**Exercise goal:**
When you reach the line with "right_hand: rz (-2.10" in the data below, begin printing lines exactly, and stop once the line with "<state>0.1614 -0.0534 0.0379" has been printed.

**Source material:**
---------------

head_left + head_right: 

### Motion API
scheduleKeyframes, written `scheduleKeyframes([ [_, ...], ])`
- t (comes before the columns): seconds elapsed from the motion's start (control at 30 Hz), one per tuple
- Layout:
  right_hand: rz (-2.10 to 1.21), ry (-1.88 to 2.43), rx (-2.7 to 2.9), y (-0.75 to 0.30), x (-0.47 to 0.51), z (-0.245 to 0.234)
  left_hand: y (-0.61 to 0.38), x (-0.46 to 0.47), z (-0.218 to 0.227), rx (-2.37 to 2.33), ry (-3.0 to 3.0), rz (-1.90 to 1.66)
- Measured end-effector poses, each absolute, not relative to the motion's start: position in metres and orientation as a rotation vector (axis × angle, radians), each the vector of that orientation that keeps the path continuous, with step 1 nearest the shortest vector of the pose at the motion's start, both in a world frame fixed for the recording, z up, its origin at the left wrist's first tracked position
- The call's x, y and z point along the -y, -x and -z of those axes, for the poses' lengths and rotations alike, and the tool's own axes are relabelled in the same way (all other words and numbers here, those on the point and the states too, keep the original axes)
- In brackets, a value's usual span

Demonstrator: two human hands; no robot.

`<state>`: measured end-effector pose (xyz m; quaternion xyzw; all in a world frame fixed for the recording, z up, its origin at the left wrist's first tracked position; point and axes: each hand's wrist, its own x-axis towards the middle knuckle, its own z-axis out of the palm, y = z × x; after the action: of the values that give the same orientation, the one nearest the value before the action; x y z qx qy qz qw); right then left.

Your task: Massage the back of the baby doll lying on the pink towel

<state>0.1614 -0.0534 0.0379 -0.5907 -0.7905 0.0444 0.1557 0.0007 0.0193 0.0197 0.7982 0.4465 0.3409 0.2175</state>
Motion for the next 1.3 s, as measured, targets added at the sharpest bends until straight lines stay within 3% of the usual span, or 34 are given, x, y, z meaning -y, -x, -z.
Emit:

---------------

**Response to this task:**
  right_hand: rz (-2.10 to 1.21), ry (-1.88 to 2.43), rx (-2.7 to 2.9), y (-0.75 to 0.30), x (-0.47 to 0.51), z (-0.245 to 0.234)
  left_hand: y (-0.61 to 0.38), x (-0.46 to 0.47), z (-0.218 to 0.227), rx (-2.37 to 2.33), ry (-3.0 to 3.0), rz (-1.90 to 1.66)
- Measured end-effector poses, each absolute, not relative to the motion's start: position in metres and orientation as a rotation vector (axis × angle, radians), each the vector of that orientation that keeps the path continuous, with step 1 nearest the shortest vector of the pose at the motion's start, both in a world frame fixed for the recording, z up, its origin at the left wrist's first tracked position
- The call's x, y and z point along the -y, -x and -z of those axes, for the poses' lengths and rotations alike, and the tool's own axes are relabelled in the same way (all other words and numbers here, those on the point and the states too, keep the original axes)
- In brackets, a value's usual span

Demonstrator: two human hands; no robot.

`<state>`: measured end-effector pose (xyz m; quaternion xyzw; all in a world frame fixed for the recording, z up, its origin at the left wrist's first tracked position; point and axes: each hand's wrist, its own x-axis towards the middle knuckle, its own z-axis out of the palm, y = z × x; after the action: of the values that give the same orientation, the one nearest the value before the action; x y z qx qy qz qw); right then left.

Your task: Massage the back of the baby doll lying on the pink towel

<state>0.1614 -0.0534 0.0379 -0.5907 -0.7905 0.0444 0.1557 0.0007 0.0193 0.0197 0.7982 0.4465 0.3409 0.2175</state>

The response is finished, and the exercise is complete.